**EXERCISE**
Search the data for "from" and copy every matching line.

**GIVEN ENTRIES**
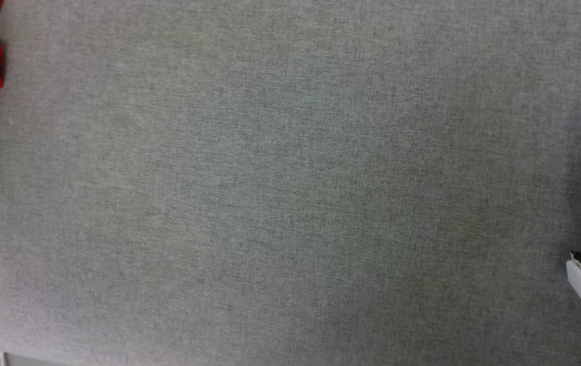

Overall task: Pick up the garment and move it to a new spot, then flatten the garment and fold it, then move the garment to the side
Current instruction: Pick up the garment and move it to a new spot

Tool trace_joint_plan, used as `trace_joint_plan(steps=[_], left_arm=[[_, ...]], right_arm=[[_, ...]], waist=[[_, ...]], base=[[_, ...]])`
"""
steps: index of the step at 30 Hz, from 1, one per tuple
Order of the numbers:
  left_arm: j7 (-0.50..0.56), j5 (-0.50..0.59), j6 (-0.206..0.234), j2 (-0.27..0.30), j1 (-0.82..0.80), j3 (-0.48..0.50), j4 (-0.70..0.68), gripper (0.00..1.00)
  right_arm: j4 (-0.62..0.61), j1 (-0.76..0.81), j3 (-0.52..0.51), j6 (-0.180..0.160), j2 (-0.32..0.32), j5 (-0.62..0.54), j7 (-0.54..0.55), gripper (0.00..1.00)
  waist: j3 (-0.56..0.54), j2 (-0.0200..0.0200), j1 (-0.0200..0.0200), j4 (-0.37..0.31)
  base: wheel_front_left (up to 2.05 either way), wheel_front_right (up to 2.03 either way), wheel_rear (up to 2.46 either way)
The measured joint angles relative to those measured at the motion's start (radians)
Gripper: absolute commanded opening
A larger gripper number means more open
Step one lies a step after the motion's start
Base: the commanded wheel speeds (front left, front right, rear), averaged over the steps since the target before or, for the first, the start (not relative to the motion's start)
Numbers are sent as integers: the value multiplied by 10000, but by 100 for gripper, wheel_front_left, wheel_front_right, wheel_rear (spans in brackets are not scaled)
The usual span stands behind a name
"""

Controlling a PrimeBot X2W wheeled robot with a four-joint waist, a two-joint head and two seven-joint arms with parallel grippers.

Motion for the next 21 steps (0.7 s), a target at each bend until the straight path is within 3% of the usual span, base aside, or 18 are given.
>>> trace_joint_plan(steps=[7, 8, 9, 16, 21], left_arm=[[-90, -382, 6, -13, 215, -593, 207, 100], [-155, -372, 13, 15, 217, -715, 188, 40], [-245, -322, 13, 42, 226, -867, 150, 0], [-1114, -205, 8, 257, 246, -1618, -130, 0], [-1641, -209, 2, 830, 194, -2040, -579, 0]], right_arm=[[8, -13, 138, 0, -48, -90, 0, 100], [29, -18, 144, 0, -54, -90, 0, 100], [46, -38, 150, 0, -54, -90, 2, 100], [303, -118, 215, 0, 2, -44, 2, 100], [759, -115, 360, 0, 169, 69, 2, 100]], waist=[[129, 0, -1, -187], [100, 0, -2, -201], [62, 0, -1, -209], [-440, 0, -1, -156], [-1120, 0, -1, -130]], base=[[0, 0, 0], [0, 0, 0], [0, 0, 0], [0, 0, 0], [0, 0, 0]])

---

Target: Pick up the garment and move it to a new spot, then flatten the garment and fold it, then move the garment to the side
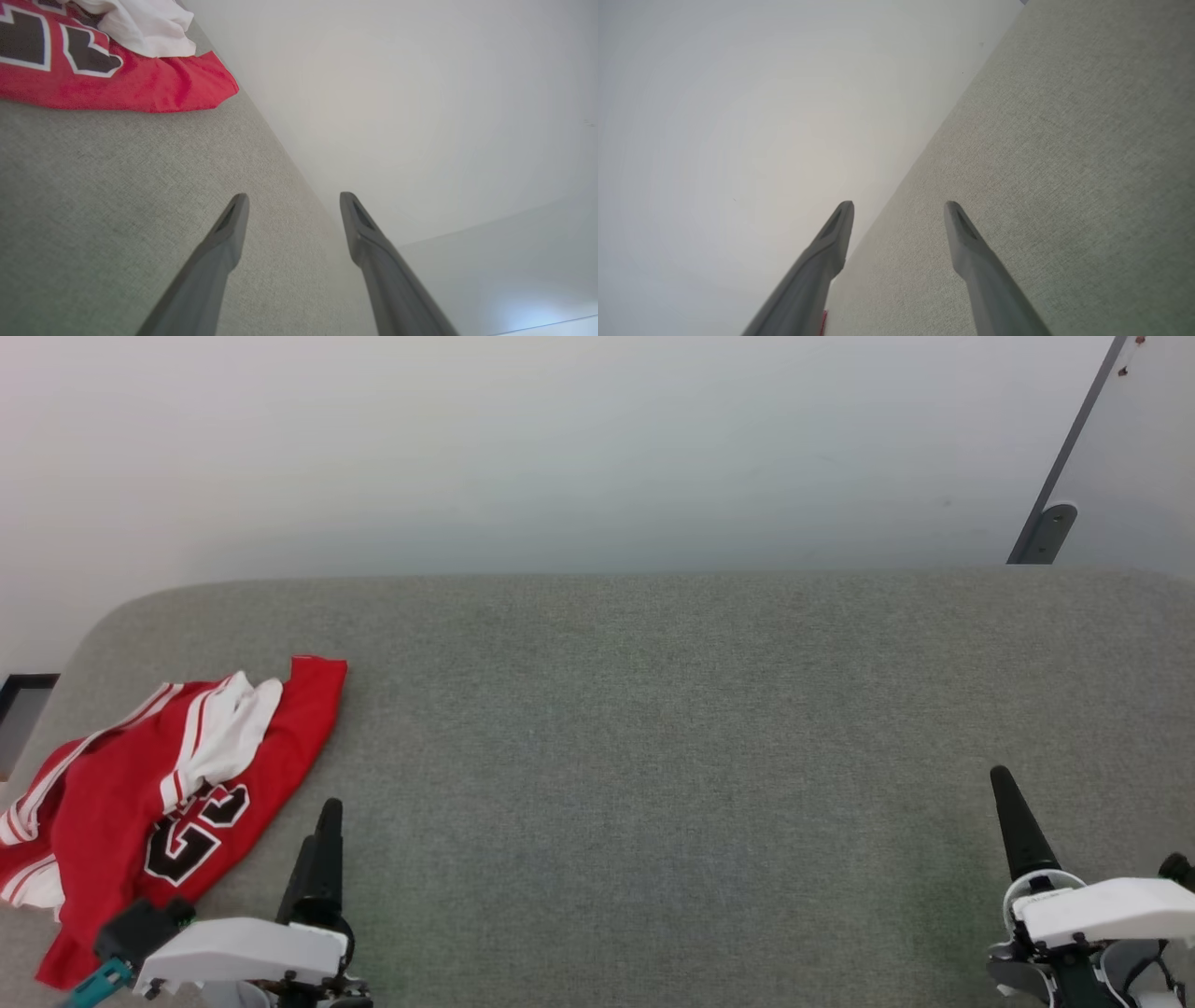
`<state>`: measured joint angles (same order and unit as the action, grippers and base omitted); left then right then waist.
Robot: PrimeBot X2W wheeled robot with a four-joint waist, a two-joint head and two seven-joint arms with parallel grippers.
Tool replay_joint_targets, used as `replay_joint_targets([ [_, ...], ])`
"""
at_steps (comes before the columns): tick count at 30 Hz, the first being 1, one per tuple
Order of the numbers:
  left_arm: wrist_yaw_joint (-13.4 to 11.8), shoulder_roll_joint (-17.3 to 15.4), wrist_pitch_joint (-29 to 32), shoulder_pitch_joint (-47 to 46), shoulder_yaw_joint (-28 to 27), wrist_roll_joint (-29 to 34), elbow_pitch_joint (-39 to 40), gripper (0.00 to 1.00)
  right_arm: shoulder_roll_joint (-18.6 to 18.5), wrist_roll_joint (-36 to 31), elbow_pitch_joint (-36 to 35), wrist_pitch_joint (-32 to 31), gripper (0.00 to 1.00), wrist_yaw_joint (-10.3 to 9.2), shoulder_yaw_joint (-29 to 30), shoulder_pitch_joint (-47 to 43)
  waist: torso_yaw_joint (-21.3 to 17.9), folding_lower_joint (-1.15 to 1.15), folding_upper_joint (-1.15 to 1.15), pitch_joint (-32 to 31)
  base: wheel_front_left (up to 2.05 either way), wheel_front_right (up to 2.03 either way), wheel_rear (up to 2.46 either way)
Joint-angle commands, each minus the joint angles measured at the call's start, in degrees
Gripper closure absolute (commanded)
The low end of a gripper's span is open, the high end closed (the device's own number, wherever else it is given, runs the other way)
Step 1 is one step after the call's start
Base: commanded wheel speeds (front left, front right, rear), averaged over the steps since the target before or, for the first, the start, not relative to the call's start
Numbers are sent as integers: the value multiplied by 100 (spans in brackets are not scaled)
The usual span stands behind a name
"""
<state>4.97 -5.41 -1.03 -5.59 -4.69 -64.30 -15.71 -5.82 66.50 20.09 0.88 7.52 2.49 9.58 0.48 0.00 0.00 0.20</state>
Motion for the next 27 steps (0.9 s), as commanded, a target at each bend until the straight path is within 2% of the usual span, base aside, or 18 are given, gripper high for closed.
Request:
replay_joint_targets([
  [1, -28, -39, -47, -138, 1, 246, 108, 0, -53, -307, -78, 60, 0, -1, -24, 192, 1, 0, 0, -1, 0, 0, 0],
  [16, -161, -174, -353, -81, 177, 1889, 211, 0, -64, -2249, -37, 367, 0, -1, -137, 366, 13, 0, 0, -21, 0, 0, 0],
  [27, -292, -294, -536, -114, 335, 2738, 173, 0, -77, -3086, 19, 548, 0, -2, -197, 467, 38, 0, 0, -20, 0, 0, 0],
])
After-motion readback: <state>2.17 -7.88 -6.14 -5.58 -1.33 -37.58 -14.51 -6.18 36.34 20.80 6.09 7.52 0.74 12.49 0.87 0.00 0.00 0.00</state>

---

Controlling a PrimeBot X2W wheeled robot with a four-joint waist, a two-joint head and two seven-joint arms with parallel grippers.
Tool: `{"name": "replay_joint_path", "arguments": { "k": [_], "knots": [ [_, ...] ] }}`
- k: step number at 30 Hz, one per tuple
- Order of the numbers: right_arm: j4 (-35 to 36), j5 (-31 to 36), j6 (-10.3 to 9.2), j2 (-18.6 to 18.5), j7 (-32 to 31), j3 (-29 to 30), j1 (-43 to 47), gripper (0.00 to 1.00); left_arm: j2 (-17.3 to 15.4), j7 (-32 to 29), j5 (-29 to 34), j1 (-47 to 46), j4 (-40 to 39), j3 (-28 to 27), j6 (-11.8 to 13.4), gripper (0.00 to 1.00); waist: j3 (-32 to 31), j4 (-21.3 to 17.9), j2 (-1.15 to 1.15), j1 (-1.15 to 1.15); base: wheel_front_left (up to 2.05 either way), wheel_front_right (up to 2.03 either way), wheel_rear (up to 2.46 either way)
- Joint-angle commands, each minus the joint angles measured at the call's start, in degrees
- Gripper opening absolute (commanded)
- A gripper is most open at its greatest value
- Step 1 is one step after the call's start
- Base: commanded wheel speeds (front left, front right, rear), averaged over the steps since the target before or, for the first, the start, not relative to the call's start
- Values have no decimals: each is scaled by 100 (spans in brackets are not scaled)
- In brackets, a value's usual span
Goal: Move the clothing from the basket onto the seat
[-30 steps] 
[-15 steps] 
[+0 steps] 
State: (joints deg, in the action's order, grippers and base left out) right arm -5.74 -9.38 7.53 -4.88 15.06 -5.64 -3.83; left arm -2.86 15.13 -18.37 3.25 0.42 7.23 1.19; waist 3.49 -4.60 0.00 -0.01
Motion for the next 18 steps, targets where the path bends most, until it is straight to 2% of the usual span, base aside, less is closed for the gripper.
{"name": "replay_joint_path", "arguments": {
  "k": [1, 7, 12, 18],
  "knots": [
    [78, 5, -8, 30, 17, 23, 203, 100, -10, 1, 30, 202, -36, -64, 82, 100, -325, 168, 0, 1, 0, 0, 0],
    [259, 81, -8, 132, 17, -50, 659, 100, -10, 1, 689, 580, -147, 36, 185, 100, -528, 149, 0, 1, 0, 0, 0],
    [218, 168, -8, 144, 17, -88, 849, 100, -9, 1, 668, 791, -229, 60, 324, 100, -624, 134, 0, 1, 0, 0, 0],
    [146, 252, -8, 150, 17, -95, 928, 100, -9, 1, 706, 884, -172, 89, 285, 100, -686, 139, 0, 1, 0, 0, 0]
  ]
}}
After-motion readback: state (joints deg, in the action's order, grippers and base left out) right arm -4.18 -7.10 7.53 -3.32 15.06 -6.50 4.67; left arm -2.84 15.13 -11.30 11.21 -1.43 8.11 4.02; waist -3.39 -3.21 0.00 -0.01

**REPLY TO THE EXERCISE**
steps: index of the step at 30 Hz, from 1, one per tuple
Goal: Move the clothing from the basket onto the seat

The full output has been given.